Mattioli Woods executive chairman Bob Woods

Mattioli Woods has reported an 11 per cent increase in pre-tax profit, from £4.2m in 2012 to £4.6m this year, as the value of assets under management, administration and advice surged 21 per cent.

Mattioli Woods’ results for the year to 31 May 2013, published this morning, reveal the value of assets rose from £3.02bn in 2012 to £3.64bn this year.

This includes £302m of funds under trusteeship added as a result of the acquisition of Ashcourt Rowan’s pension business in April 2013.

Since the results were published Mattioli has been appointed to operate the Pilgrim Sipp and HD Sipp. It also acquired advice firm Atkinson Bolton Consulting in July this year.

The firm has proposed increasing its dividend 26 per cent on the back of the results, from 5.55p last year to 7p this year.

Mattioli Woods executive chairman Bob Woods says: “I believe we are well positioned to grow in the post-RDR world and we plan further investment in information technology, training and recruitment over the next 12 months. 

“I have enormous conviction in our strategy and look forward to Mattioli Woods delivering first class services to our clients and further sustainable growth to our shareholders over the coming year.”

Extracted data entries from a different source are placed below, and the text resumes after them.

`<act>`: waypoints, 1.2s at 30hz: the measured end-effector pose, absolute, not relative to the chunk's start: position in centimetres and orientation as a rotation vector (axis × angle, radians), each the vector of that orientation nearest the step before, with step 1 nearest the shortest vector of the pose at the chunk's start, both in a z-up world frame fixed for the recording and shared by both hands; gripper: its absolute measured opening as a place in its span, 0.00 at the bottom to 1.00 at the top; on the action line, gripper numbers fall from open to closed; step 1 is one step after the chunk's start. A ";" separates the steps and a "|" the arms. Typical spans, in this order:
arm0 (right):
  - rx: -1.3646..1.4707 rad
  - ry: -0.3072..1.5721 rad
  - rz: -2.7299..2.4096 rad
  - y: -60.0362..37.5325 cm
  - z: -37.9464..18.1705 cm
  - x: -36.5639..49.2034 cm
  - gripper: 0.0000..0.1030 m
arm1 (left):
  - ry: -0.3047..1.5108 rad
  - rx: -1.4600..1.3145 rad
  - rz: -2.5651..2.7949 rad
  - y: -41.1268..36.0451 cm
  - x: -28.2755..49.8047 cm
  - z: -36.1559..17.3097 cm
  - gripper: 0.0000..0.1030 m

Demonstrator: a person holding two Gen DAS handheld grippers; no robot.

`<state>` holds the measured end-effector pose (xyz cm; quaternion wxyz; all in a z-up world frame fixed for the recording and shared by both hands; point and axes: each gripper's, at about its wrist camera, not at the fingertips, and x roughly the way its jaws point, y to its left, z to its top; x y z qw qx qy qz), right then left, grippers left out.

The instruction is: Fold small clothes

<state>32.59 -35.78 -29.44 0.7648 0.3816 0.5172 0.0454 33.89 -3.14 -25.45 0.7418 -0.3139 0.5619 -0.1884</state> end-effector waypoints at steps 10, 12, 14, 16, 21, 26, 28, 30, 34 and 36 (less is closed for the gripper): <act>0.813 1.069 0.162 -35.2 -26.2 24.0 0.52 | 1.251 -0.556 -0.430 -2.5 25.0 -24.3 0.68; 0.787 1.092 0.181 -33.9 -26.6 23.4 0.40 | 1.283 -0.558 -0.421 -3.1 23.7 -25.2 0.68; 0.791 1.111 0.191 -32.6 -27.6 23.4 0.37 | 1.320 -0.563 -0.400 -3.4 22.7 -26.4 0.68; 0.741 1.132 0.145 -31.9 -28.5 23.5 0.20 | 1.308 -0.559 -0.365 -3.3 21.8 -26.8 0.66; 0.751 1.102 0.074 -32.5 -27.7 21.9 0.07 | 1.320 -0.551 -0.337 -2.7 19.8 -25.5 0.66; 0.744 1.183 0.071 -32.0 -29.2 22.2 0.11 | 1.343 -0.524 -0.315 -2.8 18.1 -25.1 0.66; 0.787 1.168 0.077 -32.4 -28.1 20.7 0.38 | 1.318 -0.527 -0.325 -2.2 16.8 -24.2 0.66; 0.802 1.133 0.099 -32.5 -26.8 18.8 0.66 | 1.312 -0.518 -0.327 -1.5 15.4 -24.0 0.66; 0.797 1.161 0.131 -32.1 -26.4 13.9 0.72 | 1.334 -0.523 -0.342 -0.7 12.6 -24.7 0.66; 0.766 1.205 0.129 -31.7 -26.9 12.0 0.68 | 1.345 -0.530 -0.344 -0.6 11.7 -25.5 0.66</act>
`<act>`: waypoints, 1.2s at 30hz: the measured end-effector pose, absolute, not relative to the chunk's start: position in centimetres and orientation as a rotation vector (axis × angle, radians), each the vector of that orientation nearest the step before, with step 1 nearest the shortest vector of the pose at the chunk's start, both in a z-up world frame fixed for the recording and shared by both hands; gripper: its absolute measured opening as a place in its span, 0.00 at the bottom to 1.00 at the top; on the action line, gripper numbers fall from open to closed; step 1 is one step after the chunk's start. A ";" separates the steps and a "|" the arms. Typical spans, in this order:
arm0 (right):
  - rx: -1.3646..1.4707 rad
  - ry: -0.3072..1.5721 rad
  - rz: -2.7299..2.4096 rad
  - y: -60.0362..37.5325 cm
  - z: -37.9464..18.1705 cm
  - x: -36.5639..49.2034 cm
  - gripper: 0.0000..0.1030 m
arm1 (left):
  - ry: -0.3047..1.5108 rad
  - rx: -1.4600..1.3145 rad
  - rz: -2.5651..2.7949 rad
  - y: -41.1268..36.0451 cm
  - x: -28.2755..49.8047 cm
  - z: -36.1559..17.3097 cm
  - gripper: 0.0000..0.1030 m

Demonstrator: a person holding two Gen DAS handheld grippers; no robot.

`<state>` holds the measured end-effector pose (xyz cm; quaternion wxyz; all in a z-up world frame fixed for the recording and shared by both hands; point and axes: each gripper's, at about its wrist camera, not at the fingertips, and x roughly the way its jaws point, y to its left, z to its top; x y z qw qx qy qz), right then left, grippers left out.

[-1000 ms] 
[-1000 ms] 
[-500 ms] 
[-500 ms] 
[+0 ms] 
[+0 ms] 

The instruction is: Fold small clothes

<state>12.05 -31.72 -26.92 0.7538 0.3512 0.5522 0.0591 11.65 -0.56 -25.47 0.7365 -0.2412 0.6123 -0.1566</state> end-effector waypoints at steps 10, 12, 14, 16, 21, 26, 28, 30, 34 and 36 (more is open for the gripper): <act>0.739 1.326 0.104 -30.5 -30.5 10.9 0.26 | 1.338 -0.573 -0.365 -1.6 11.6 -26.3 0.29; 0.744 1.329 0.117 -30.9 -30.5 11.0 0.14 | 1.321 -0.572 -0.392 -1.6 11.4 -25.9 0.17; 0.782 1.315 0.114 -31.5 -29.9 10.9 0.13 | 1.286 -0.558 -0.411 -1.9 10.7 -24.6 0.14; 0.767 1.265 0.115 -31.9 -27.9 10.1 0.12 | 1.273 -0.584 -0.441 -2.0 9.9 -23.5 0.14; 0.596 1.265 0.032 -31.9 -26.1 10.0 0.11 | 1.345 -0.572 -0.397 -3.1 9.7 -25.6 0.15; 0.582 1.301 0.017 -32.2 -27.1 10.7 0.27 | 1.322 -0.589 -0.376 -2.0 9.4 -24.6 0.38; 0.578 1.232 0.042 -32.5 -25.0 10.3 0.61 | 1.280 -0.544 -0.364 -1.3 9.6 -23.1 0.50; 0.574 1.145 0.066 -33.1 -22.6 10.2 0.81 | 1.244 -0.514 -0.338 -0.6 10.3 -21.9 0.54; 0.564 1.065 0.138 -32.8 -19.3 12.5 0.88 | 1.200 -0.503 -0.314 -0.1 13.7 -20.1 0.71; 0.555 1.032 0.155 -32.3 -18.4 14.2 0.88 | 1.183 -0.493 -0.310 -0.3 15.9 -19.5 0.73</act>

Woods has also reported an increase in consolidation activity in both the advice market and the Sipp market, with the RDR and heightened capital requirements expected to force some businesses to sell up.

He says: “Many commentators predicted the advisory market would consolidate post-RDR and we have been active as an acquirer, most recently announcing the acquisition of Thoroughbred Wealth Management Limited and its subsidiary Atkinson Bolton Consulting Limited last month.

“In addition, proposed increases in the regulatory capital requirement for operators of self-invested personal pensions is driving consolidation in another of our core markets.

“We may see more acquisition opportunities as other small Sipp operators look to exit the market.”